## Aim of the exercise
Return the listing below unchanged, minus its pictures.

## Dataset content
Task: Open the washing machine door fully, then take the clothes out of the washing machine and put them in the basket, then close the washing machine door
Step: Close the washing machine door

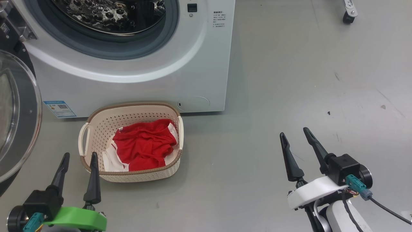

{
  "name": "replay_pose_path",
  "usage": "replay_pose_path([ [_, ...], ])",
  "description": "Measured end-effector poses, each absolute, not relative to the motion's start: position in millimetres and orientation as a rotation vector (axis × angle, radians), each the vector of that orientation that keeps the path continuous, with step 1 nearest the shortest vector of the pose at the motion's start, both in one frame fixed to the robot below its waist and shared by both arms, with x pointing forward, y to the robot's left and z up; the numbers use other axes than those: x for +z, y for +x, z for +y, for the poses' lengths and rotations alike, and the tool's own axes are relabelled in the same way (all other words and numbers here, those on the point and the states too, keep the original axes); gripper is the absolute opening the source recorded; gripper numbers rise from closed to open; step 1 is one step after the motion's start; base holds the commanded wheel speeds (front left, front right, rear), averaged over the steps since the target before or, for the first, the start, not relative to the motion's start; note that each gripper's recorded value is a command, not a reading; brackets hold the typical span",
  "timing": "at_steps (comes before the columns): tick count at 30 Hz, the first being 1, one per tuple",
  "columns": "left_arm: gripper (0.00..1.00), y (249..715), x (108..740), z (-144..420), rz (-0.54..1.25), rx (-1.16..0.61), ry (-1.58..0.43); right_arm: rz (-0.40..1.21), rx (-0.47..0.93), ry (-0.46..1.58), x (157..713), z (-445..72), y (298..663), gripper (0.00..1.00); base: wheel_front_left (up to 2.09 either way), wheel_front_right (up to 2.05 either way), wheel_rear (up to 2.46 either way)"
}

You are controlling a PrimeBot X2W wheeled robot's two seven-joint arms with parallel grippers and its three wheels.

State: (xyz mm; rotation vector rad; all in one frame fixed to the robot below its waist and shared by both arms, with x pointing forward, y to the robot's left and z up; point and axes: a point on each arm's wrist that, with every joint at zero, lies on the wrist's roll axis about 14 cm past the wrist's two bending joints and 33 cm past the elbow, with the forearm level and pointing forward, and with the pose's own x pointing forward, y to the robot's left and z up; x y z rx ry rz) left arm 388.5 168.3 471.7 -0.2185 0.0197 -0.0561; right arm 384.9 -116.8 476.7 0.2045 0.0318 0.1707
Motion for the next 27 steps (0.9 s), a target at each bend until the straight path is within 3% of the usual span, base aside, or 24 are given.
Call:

## Task response
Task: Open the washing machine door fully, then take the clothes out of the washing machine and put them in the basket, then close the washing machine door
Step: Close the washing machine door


{
  "name": "replay_pose_path",
  "usage": "replay_pose_path([ [_, ...], ])",
  "description": "Measured end-effector poses, each absolute, not relative to the motion's start: position in millimetres and orientation as a rotation vector (axis × angle, radians), each the vector of that orientation that keeps the path continuous, with step 1 nearest the shortest vector of the pose at the motion's start, both in one frame fixed to the robot below its waist and shared by both arms, with x pointing forward, y to the robot's left and z up; the numbers use other axes than those: x for +z, y for +x, z for +y, for the poses' lengths and rotations alike, and the tool's own axes are relabelled in the same way (all other words and numbers here, those on the point and the states too, keep the original axes); gripper is the absolute opening the source recorded; gripper numbers rise from closed to open; step 1 is one step after the motion's start; base holds the commanded wheel speeds (front left, front right, rear), averaged over the steps since the target before or, for the first, the start, not relative to the motion's start; note that each gripper's recorded value is a command, not a reading; brackets hold the typical span",
  "timing": "at_steps (comes before the columns): tick count at 30 Hz, the first being 1, one per tuple",
  "columns": "left_arm: gripper (0.00..1.00), y (249..715), x (108..740), z (-144..420), rz (-0.54..1.25), rx (-1.16..0.61), ry (-1.58..0.43); right_arm: rz (-0.40..1.21), rx (-0.47..0.93), ry (-0.46..1.58), x (157..713), z (-445..72), y (298..663), gripper (0.00..1.00); base: wheel_front_left (up to 2.09 either way), wheel_front_right (up to 2.05 either way), wheel_rear (up to 2.46 either way)"
}

You are controlling a PrimeBot X2W wheeled robot's two seven-joint arms with parallel grippers and its three wheels.

State: (xyz mm; rotation vector rad; all in one frame fixed to the robot below its waist and shared by both arms, with x pointing forward, y to the robot's left and z up; point and axes: a point on each arm's wrist that, with every joint at zero, lies on the wrist's roll axis about 14 cm past the wrist's two bending joints and 33 cm past the elbow, with the forearm level and pointing forward, and with the pose's own x pointing forward, y to the robot's left and z up; x y z rx ry rz) left arm 388.5 168.3 471.7 -0.2185 0.0197 -0.0561; right arm 384.9 -116.8 476.7 0.2045 0.0318 0.1707
Motion for the next 27 steps (0.9 s), a target at each bend until the straight path is within 3% of the usual span, base aside, or 24 are given.
Call:

The exercise closes with this answer.